In [None]:
# installs

# colab
# ! pip install scikit-plot

# local/server
# pip install scikit-plot

In [None]:
# imports
import numpy as np
import pandas as pd
import matplotlib.pyplot as plt
import seaborn as sns


from scipy.spatial.distance import pdist
from scipy.cluster.hierarchy import linkage, dendrogram, fcluster

from sklearn.preprocessing import StandardScaler
from sklearn.cluster import KMeans
from sklearn.neighbors import NearestNeighbors
from sklearn.metrics import silhouette_samples, silhouette_score

import scikitplot as skplot

In [None]:
# COLAB - auth big query

# from google.colab import auth
# auth.authenticate_user()
# print('Authenticated')

In [None]:
# get the data
SQL = "SELECT * from `questrom.datasets.spotify_2018`"
PROJECT = "questrom"


spotify = pd.read_gbq(SQL, PROJECT)

In [None]:
# the shape
spotify.shape

In [None]:
# quick review
spotify.head(3)

In [None]:
# info
spotify.info()

In [None]:
# summary
spotify.describe().T

In [None]:
# time, mode, key
# docs
# https://developer.spotify.com/documentation/web-api/reference/#object-audiofeaturesobject
COLS = ['time_signature', 'mode', 'key', 'name', 'artists']
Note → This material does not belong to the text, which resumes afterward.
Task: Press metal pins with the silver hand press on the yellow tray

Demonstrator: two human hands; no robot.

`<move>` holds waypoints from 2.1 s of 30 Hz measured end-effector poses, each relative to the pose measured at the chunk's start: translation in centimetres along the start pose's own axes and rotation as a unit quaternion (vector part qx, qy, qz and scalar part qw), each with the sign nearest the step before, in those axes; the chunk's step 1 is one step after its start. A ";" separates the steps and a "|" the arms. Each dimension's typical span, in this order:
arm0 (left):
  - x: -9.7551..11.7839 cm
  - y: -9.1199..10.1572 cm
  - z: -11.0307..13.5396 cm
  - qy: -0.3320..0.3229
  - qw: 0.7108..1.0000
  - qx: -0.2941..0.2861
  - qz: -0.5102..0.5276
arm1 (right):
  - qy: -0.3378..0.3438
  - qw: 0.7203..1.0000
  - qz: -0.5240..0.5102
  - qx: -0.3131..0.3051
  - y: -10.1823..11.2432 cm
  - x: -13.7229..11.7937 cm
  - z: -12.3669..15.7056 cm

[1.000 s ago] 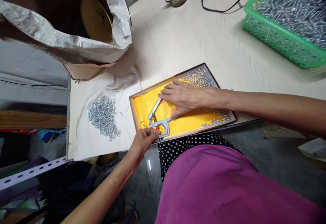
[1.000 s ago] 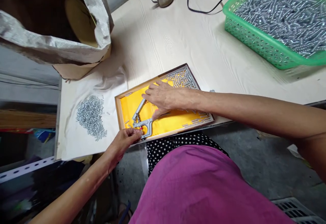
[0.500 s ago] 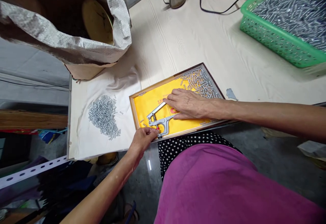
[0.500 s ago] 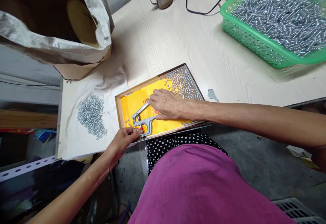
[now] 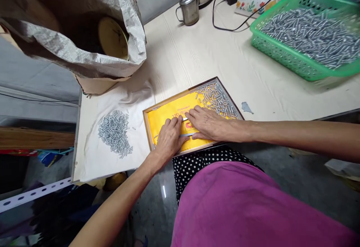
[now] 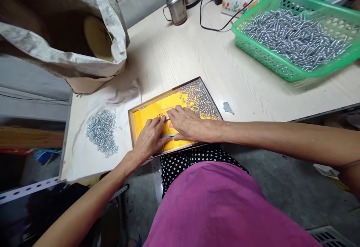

X = spotify.drop(columns=COLS)
X.index = X.id

del X['id']

In [None]:
# quick preview
X.head(3)

In [None]:
# scale, because clearly these are not on the same scale, and I want to ensure each variable has equal weight
sc = StandardScaler()
xs = sc.fit_transform(X)
X = pd.DataFrame(xs, index=X.index, columns=X.columns)

In [None]:
# confirm
X.describe().T

In [None]:
# hclust
METHODS = ['single', 'complete', 'average', 'ward']
plt.figure(figsize=(15,5))


# loop and build our plot
for i, m in enumerate(METHODS):
  plt.subplot(1, 4, i+1)
  plt.title(m)
  dendrogram(linkage(X.values, method=m),
             labels = X.index,
             leaf_rotation=90,
             leaf_font_size=10)
  
plt.show()

In [None]:
# average or ward look like appear to have favorable properties to me
# we can think of genres as a macro or micro level
# for example: https://www.musicgenreslist.com/
# dataset appears to be a list of top 100 songs
# I am going to use average because I want to test if the top songs span some generes


In [None]:
plt.figure(figsize=(10, 6))

avg = linkage(X.values, method="average")
dendrogram(avg,
          labels = X.index,
          leaf_rotation=90,
          leaf_font_size=10, color_threshold=4)

plt.axhline(y=4)
plt.show()

In [None]:
# the clusters
hc_labs = fcluster(avg, 4, criterion="distance")

# the metrics
hc_silo = silhouette_score(X, hc_labs)
hc_ssamps = silhouette_samples(X, hc_labs)
np.unique(hc_labs)

In [None]:
# Kmeans
KS = range(2, 30)

# storage
inertia = []
silo = []

for k in KS:
  km = KMeans(k)
  km.fit(X)
  labs = km.predict(X)
  inertia.append(km.inertia_)
  silo.append(silhouette_score(X, labs))


In [None]:
plt.figure(figsize=(15,5))


plt.subplot(1, 2, 1)
plt.title("Inertia")
sns.lineplot(KS, inertia)

plt.subplot(1, 2, 2)
plt.title("Silohouette Score")
sns.lineplot(KS, silo)

plt.show()

In [None]:
for i, s in enumerate(silo[:10]):
  print(i+2,s) # +2 to align num clusters with value

In [None]:
# 9 looks like a good number, we get improvement in silo score and approx. 
# where the elbow could be viewed for interita



In [None]:
# get the model
k9 = KMeans(9)
k9_labs = k9.fit_predict(X)

# metrics
k9_silo = silhouette_score(X, k9_labs)
k9_ssamps = silhouette_samples(X, k9_labs)
np.unique(k9_labs)

In [None]:
# lets compare via silo

skplot.metrics.plot_silhouette(X, hc_labs, title="HClust", figsize=(15,5))
plt.show()

In [None]:
skplot.metrics.plot_silhouette(X, k9_labs, title="KMeans - 9", figsize=(15,5))
plt.show()

In [None]:
# I like the Kmeans fit.  There are a few negative values, which suggests fit could be off, 
# but some of the clusters look pretty good.

In [None]:
# lets profile the songs
spotify['k9_labs'] = k9_labs

In [None]:
# profile
profile = spotify.groupby('k9_labs').mean()
profile

In [None]:
# heatmap
sc = StandardScaler()
profile_scaled = sc.fit_transform(profile)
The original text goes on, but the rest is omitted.